Reputation: 137
I have the following excerpt of a dataframe df[2]:
CAR DRIVER START PIT 1 PIT 2 PIT 3 PIT 4 PIT 5
0 31 OCO In In (2) C3n (3) C2n (37) 0 0
1 5 VET In In (2) C3n (3) C2n (36) 0 0
2 44 HAM In In (2) C3u (4) C2n (19) C3n (47) 0
3 55 SAI In In (2) C3n (3) C2n (32) 0 0
4 14 ALO In In (2) C3n (3) C2n (39) 0 0
I am trying to change the "PIT.." columns (The 3rd column onwards, by inspection) values, for e.g. from "C3n (3)" to "C3n-3". I have written the following code to achieve this:
df[2].iloc[:, 3:] = df[2].iloc[:, 3:].apply(lambda x: re.compile(r'\w+').findall(str(x))
[0] + "-" + re.compile(r'\w+').findall(str(x))[1] if len(str(x)) > 1 else 0)

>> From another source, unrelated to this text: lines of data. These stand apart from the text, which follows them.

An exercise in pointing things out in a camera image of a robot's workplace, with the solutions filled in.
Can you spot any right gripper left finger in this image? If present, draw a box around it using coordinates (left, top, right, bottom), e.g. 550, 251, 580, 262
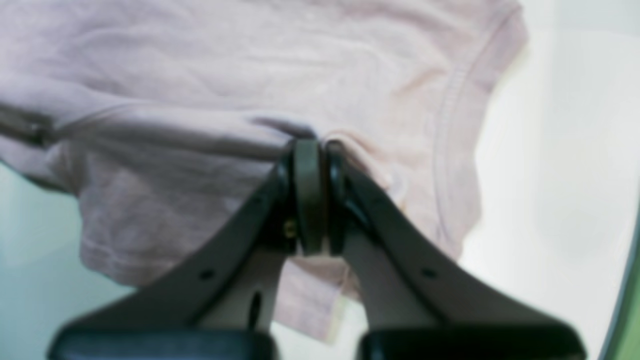
47, 139, 325, 360

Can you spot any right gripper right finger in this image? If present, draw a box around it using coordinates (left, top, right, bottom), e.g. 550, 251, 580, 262
326, 145, 586, 360

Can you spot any mauve t-shirt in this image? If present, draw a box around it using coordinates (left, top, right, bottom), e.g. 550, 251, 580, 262
0, 0, 530, 343

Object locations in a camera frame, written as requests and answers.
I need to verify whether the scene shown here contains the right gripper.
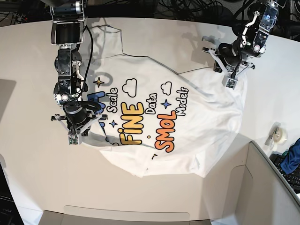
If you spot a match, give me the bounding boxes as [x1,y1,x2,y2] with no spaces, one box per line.
[68,125,90,138]

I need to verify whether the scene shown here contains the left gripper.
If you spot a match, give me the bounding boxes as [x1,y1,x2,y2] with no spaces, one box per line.
[212,55,226,73]

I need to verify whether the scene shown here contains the white printed t-shirt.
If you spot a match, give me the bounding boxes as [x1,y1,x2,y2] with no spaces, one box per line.
[80,25,247,177]

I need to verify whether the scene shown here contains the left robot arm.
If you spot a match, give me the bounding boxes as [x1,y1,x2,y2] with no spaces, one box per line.
[212,0,286,75]

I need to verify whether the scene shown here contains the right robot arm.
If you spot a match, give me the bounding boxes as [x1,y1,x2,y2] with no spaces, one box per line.
[50,0,93,144]

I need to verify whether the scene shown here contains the grey cardboard box bottom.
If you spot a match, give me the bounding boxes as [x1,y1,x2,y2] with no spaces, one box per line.
[39,205,211,225]

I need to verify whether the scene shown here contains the grey cardboard box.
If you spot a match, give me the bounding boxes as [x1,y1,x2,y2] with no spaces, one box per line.
[39,205,211,225]
[209,141,300,225]

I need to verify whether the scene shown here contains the clear tape roll dispenser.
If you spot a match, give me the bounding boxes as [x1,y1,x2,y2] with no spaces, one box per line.
[264,122,288,151]

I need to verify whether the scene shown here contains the blue cloth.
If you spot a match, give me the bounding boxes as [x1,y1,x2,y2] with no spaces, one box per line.
[280,139,300,174]

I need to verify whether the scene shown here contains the grey cardboard box right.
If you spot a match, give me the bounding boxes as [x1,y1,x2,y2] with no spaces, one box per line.
[209,141,300,225]

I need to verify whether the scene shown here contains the black keyboard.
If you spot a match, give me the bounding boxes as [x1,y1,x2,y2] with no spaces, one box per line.
[270,154,300,194]

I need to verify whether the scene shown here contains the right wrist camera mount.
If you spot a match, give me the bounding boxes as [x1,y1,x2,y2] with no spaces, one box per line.
[51,113,108,145]

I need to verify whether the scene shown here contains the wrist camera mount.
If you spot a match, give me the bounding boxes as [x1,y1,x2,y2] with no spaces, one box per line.
[51,113,108,145]
[202,38,255,89]

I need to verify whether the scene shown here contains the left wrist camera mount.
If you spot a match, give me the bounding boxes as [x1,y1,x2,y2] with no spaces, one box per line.
[202,38,255,89]

The output from the following code is:
CAR DRIVER START PIT 1 PIT 2 PIT 3 PIT 4 PIT 5
0 31 OCO In 0-In 0-C3n 0-C2n 0-0 0-0
1 5 VET In 0-In 0-C3n 0-C2n 0-0 0-0
2 44 HAM In 0-In 0-C3n 0-C2n 0-0 0-0
3 55 SAI In 0-In 0-C3n 0-C2n 0-0 0-0
4 14 ALO In 0-In 0-C3n 0-C2n 0-0 0-0
,which is incorrect, as all column values are the same. The regex I have implemented in the lambda is correct when tested as an independent function but not when I apply it to the dataframe.
Is this a problem with my dataframe slicing, as that is the only problem I am unsure of? Any help would be appreciated.
Upvotes: 0
Views: 76
Reputation: 120559
You can use filter
to select PIT..
columns and replace like this:
>>> df.filter(like='PIT').replace(r' \((\d+)\)', r'-\1', regex=True)
PIT 1 PIT 2 PIT 3 PIT 4 PIT 5
0 In-2 C3n-3 C2n-37 0 0
1 In-2 C3n-3 C2n-36 0 0
2 In-2 C3u-4 C2n-19 C3n-47 0
3 In-2 C3n-3 C2n-32 0 0
4 In-2 C3n-3 C2n-39 0 0
For the regex, refer to the documentation for the (\d+)
and \1
Upvotes: 6